__What to produce__.
Check each line of the data, and copy those where "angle" appears.

__Source data__.

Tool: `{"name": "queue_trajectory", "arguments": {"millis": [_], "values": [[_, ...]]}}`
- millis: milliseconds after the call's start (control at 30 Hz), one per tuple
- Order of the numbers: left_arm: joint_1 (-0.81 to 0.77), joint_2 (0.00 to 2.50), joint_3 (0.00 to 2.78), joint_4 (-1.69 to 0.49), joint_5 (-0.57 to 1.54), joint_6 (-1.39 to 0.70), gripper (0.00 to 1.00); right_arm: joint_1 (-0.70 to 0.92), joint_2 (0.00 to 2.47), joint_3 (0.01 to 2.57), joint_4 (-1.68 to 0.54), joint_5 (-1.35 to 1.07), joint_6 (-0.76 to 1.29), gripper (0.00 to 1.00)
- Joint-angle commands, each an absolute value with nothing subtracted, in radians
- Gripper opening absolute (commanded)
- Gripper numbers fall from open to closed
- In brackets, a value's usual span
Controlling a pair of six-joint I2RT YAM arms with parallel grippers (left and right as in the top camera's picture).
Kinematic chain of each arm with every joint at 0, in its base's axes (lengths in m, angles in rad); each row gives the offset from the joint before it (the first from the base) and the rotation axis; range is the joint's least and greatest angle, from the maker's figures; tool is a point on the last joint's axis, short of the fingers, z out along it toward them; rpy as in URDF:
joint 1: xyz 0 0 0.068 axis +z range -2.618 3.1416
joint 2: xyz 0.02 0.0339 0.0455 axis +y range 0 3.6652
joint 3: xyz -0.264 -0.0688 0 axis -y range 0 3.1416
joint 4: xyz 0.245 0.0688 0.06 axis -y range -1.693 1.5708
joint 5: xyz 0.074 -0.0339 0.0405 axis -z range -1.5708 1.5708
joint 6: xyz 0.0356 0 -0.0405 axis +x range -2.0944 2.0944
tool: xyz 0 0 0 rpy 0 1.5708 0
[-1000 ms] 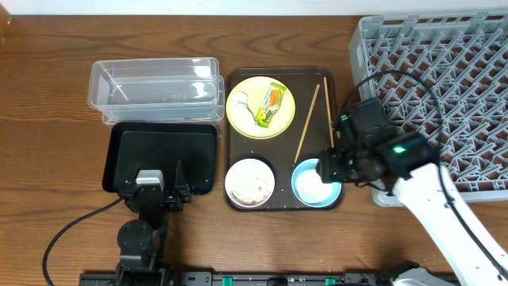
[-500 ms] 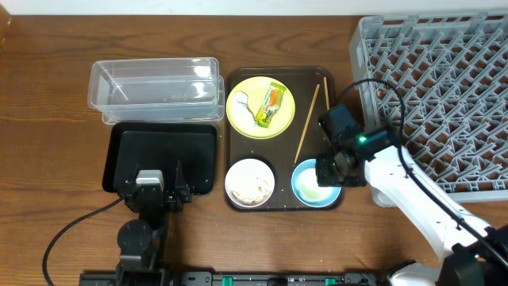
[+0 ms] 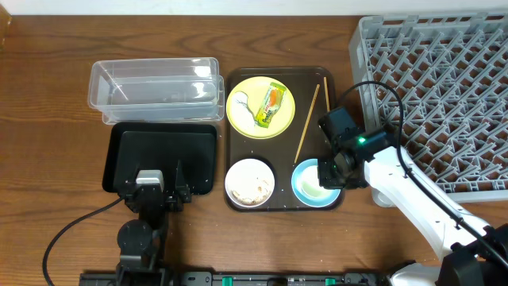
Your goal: Sort waste into correct bins and load items into the dishwasher rack
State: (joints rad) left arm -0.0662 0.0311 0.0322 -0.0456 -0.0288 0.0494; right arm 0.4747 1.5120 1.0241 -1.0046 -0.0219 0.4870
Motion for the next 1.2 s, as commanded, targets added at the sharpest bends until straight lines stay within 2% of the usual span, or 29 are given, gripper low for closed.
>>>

__Response to the task__.
- Joint-angle commands, each an absolute value with nothing subtracted, in radians
Kinematic chain of each arm with every joint at 0, in its base's axes (lengths in m, angles in rad); each row gives the offset from the joint before it (the first from the base) and the rotation axis; range is the joint's least and greatest angle, from the maker's figures; tool is a point on the last joint's axis, short of the fingers, z out along it toward them; rpy as in URDF:

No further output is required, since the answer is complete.